Assignment 5

Exercise 1 (10 points)

Suppose we fit a curve with basis functions \(b_1(X) = X\), \(B_2(X) = (X - 1)^2 I(X \geq 1)\). Note that \(I(X \geq 1)\) equals 1 for \(X \geq 1\) and 0 otherwise. We fit the linear regression model

\[Y = \beta_0 + \beta_1b_1(X) + \beta_2b_2(X) + \varepsilon\]

and obtain the coefficient estimates \(\hat \beta_0 = 1\), \(\hat \beta_1 = 1\), \(\hat \beta_2 = -2\). Sketch the estimated curve between \(X = -2\) and \(X = 2\). Note the intercepts, slopes and other relevant information.

Exercise 2 (10 points)

Suppose we fit a curve with basis functions \(b_1(X) = I(0 \leq X \leq 2) - (X-1)I(1 \leq X \leq 2)\), \(B_2(X) = (X - 3) I(3 \leq X \leq 4) + I(4 < X \leq 5)\). We fit the linear regression model

\[Y = \beta_0 + \beta_1b_1(X) + \beta_2b_2(X) + \varepsilon\]
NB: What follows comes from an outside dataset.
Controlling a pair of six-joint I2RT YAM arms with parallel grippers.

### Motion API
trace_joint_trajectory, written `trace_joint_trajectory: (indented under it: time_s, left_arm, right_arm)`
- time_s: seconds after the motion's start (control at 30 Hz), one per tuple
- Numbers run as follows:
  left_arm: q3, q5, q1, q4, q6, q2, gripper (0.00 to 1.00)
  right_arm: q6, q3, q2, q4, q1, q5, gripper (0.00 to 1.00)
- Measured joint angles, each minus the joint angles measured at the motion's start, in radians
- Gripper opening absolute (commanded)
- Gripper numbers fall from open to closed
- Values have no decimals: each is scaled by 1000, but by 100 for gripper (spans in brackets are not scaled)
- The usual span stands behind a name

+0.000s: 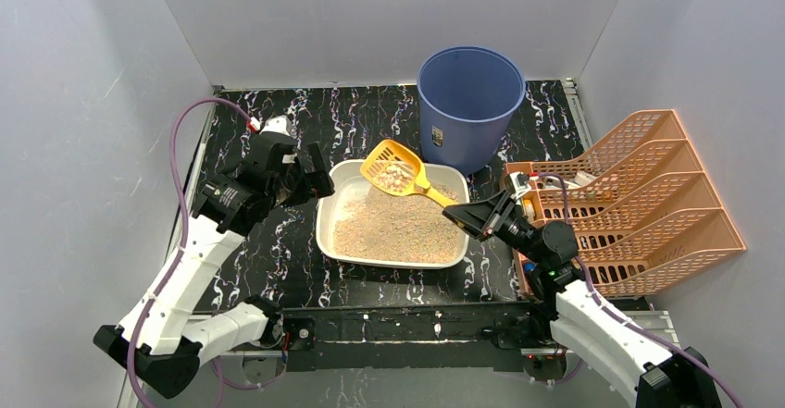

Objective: Clean the litter box

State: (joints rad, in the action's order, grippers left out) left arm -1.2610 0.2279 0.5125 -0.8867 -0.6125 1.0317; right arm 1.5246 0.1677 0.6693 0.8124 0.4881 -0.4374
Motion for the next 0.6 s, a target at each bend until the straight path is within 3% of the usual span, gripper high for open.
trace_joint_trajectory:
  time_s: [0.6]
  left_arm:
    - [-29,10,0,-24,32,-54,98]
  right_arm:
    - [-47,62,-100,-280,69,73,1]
and obtain the coefficient estimates \(\hat \beta_0 = 1\), \(\hat \beta_1 = 1\), \(\hat \beta_2 = 3\). Sketch the estimated curve between \(X = -2\) and \(X = 2\). Note the intercepts, slopes and other relevant information.

Exercise 3 (10 points)

Explain what happens to the bias/variance trade-off of our model estimates use regression splines.

Exercise 4 (10 points)

Draw an example (of your own invention) of a partition of two-dimensional feature space that could result from recursive binary splitting. Your example should contain at least six regions. Draw a decision tree corresponding to this partition. Be sure to label all aspects of your figures, including regions \(R_1, R_2, ...\), the cut points \(t_1, t_2, ...\), and so forth.

Exercise 5 (10 points)

Provide a detailed explanation of the algorithm that is used to fit a regression tree.

Exercise 6 (10 points)

Explain the difference between bagging, boosting, and random forests.

Exercise 7 (20 points)

You will be using the Boston data found here. The response is medv and the remaining variables are predictors.

Do test-training split as usual, and fit a random forest model or boosted tree (your choice) and a linear regression model.

The random forest or boosted tree model has a selection of hyper-parameters that you can tune to improve performance. Perform hyperparameter tuning using k-fold cross-validation to find a model with good predictive power. How does this model compare to the linear regression model?